Most of us in the West tend to view 1) Language as Proposition, or to use 2) Language as Imposition, or to work through 3) Language as Transposition. In other words, Language works like 1) precise Logic; or Language functions as 2) a limited or a strong Force; or Language is 3) the shadow of Truth. These were how 1) Aristotle; 2) Alexander the Great; and 3) Plato and his teacher Socrates conceived of Language or "logos." And most of us in the West who have ideas about and practice with Translation will find ourselves appropriating one or more of these conceptions of Language.
However, Language for the women around the men Socrates, Plato, Aristotle, and Alexander conceived of "logos" much differently. And beyond the Western male tradition, we can find other ways of talking about Translation.
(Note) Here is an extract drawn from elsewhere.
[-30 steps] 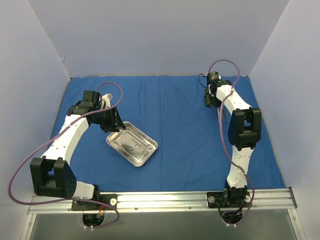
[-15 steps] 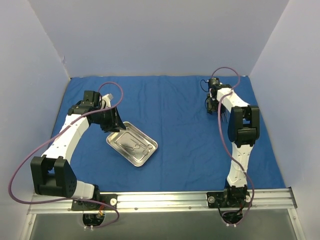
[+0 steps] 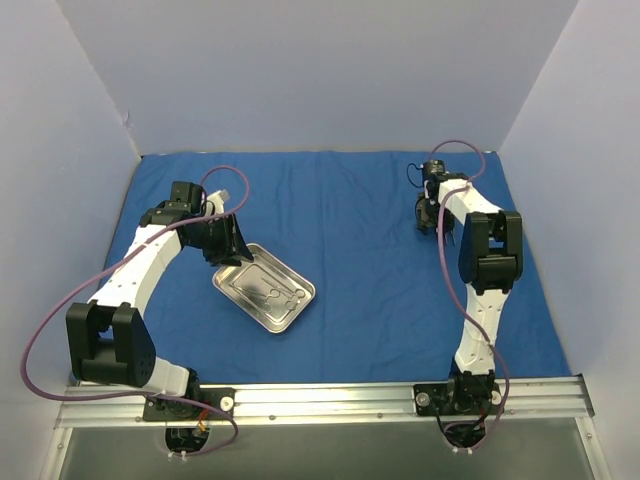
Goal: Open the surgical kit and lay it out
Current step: Pick up the medical item from the surgical kit, then adjust the medical item.
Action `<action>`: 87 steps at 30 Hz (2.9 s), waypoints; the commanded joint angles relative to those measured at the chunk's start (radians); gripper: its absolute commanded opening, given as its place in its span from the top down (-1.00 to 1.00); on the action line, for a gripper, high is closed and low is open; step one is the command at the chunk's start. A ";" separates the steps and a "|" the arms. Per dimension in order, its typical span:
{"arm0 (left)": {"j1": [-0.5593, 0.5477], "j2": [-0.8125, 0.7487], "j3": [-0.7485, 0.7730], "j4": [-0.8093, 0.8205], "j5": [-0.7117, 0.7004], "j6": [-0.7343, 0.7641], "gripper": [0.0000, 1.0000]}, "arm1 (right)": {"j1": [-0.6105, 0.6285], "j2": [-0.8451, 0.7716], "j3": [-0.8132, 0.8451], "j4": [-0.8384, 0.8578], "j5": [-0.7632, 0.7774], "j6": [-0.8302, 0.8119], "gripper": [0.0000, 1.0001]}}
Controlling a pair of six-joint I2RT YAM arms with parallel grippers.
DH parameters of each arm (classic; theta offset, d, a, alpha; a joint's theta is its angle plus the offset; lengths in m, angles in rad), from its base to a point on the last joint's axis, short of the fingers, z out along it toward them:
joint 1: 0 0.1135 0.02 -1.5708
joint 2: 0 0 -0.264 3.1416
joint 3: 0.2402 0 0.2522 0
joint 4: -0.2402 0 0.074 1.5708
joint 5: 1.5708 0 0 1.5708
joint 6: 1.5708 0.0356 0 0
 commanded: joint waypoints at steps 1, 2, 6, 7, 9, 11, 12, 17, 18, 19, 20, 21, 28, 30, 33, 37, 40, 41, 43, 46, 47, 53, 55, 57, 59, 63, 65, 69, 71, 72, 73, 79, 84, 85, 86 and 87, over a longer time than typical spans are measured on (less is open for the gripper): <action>0.013 0.001 0.033 0.015 0.023 0.021 0.01 | -0.019 0.010 -0.016 0.000 -0.042 0.001 0.10; 0.016 0.003 0.033 0.015 0.023 0.022 0.01 | -0.024 0.013 -0.018 0.003 -0.046 0.004 0.10; 0.019 0.006 0.030 0.015 0.027 0.022 0.02 | -0.036 0.017 -0.032 0.017 -0.080 0.004 0.12; 0.021 0.006 0.031 0.013 0.030 0.022 0.02 | -0.039 0.016 -0.036 0.020 -0.088 0.004 0.14; 0.021 0.008 0.031 0.013 0.032 0.022 0.02 | -0.047 0.013 -0.051 0.029 -0.100 0.006 0.17; 0.021 0.006 0.031 0.015 0.033 0.019 0.02 | -0.047 0.010 -0.062 0.037 -0.121 0.007 0.22; 0.021 0.009 0.030 0.015 0.033 0.019 0.03 | -0.047 0.005 -0.071 0.044 -0.125 0.009 0.25; 0.021 0.008 0.026 0.018 0.040 0.010 0.03 | -0.047 -0.001 -0.079 0.049 -0.128 -0.002 0.41; 0.023 0.008 0.028 0.018 0.038 0.010 0.03 | -0.047 -0.006 -0.079 0.051 -0.126 -0.003 0.45; 0.021 0.006 0.028 0.018 0.035 0.009 0.03 | -0.047 -0.015 -0.078 0.051 -0.126 -0.005 0.51; 0.021 0.003 0.028 0.018 0.033 0.006 0.03 | -0.047 -0.021 -0.075 0.051 -0.125 -0.007 0.53; 0.023 0.003 0.029 0.019 0.030 0.006 0.03 | -0.047 -0.024 -0.067 0.042 -0.119 -0.005 0.54; 0.023 0.006 0.042 0.021 0.024 -0.022 0.08 | -0.022 -0.061 0.008 -0.026 -0.076 0.001 0.92; 0.021 0.003 0.048 0.024 0.023 -0.033 0.08 | 0.008 -0.070 0.036 -0.055 -0.062 0.001 1.00; 0.021 -0.008 0.063 0.028 0.026 -0.047 0.08 | 0.065 -0.108 0.066 -0.093 -0.057 0.010 1.00; 0.021 -0.002 0.106 0.053 0.085 -0.076 0.03 | 0.177 -0.176 0.097 -0.103 -0.160 0.013 1.00; 0.021 0.020 0.141 0.120 0.182 -0.129 -0.03 | 0.275 -0.259 0.079 -0.046 -0.363 0.010 1.00; 0.019 0.026 0.151 0.149 0.213 -0.157 -0.04 | 0.291 -0.276 0.073 -0.031 -0.422 0.018 1.00; 0.019 0.043 0.174 0.180 0.233 -0.186 -0.06 | 0.332 -0.311 0.056 0.011 -0.575 0.036 1.00; 0.012 0.081 0.195 0.225 0.262 -0.231 -0.07 | 0.421 -0.346 0.048 0.052 -0.686 0.050 1.00; 0.004 0.089 0.195 0.251 0.267 -0.261 -0.06 | 0.444 -0.355 0.048 0.060 -0.695 0.049 1.00; -0.046 0.098 0.154 0.425 0.268 -0.393 -0.09 | 0.528 -0.359 0.057 0.092 -0.746 0.095 1.00; -0.069 0.110 0.154 0.462 0.273 -0.424 -0.09 | 0.544 -0.349 0.067 0.094 -0.757 0.098 1.00; -0.079 0.109 0.140 0.550 0.273 -0.476 -0.09 | 0.547 -0.339 0.077 0.081 -0.767 0.093 1.00; -0.094 0.112 0.137 0.597 0.271 -0.504 -0.10 | 0.548 -0.339 0.079 0.083 -0.769 0.087 1.00; -0.115 0.135 0.143 0.605 0.262 -0.514 -0.11 | 0.552 -0.337 0.079 0.086 -0.783 0.093 1.00; -0.122 0.147 0.135 0.651 0.273 -0.549 -0.11 | 0.555 -0.336 0.077 0.089 -0.783 0.093 1.00; -0.143 0.173 0.161 0.647 0.264 -0.551 -0.11 | 0.556 -0.329 0.079 0.098 -0.789 0.099 1.00; -0.151 0.184 0.169 0.622 0.256 -0.534 -0.10 | 0.558 -0.326 0.088 0.094 -0.790 0.098 1.00; -0.151 0.185 0.171 0.617 0.253 -0.531 -0.11 | 0.556 -0.325 0.090 0.094 -0.790 0.096 1.00; -0.152 0.189 0.180 0.598 0.248 -0.525 -0.11 | 0.556 -0.326 0.090 0.092 -0.789 0.096 1.00; -0.157 0.212 0.177 0.655 0.257 -0.551 0.02 | 0.556 -0.320 0.096 0.087 -0.804 0.093 1.00; -0.162 0.228 0.184 0.691 0.297 -0.557 0.90 | 0.553 -0.300 0.131 0.038 -0.839 0.055 0.66; -0.160 0.227 0.180 0.723 0.312 -0.557 0.95 | 0.547 -0.297 0.142 0.031 -0.852 0.052 0.59; -0.160 0.225 0.174 0.740 0.344 -0.557 0.95 | 0.539 -0.296 0.143 0.029 -0.867 0.050 0.33; -0.160 0.222 0.155 0.764 0.368 -0.557 0.95 | 0.532 -0.299 0.142 0.031 -0.885 0.053 0.16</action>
I'm not saying that men or even men in the West cannot conceive of Language as say Asapasia of Miletus did. For example, Kenneth L. Pike, an American linguist, was able to view language as "N-dimensional" as infinitely-dimensioned. I remember as one of his graduate students in a seminar on his views of language hearing Pike quote Nelson Goodman: what we need, Pike paraphrased, is "radical relativism within rigid restraints." And for Pike both the relativism and the restraints were human. He said that the observer of language not only changed the observed data but was also changed himself or herself in the process of observing. He'd tell the story of how one of his early teachers complained, saying "We need for a language to have one and only one meaning for each single word"; young Pike, the older Pike told us, then replied: "but, sir, how then could we learn language"? Pike understood that meanings flowed like Heraclitus's river, and that the river was the same river because of the same Heraclitus. "Person," Pike would insist, "always is above formal logic." And he'd talk of peoples whose languages don't have the many numbers that ours do. Who needs 'em all? I much admire Pike because he was not only a language scientist but he was also a poet. At the end of his famous monolingual demonstrations (in which he, the observer of and listener to of a language of somebody else, a language he'd never heard nor encountered in any way before), Pike would tell a poem. It was almost as if he knew the linguists in his audience watching were focused too narrowly on one thing or another, and his poem would help them observe differently, and change profoundly, if by some small degree. Pike was also a rhetorician and a compositionist and has had an impact on humans writing computer language as well. It's a shame that so many around us have not heard him much these days -- as a fledgling rhetorician, not too long ago, I complained some.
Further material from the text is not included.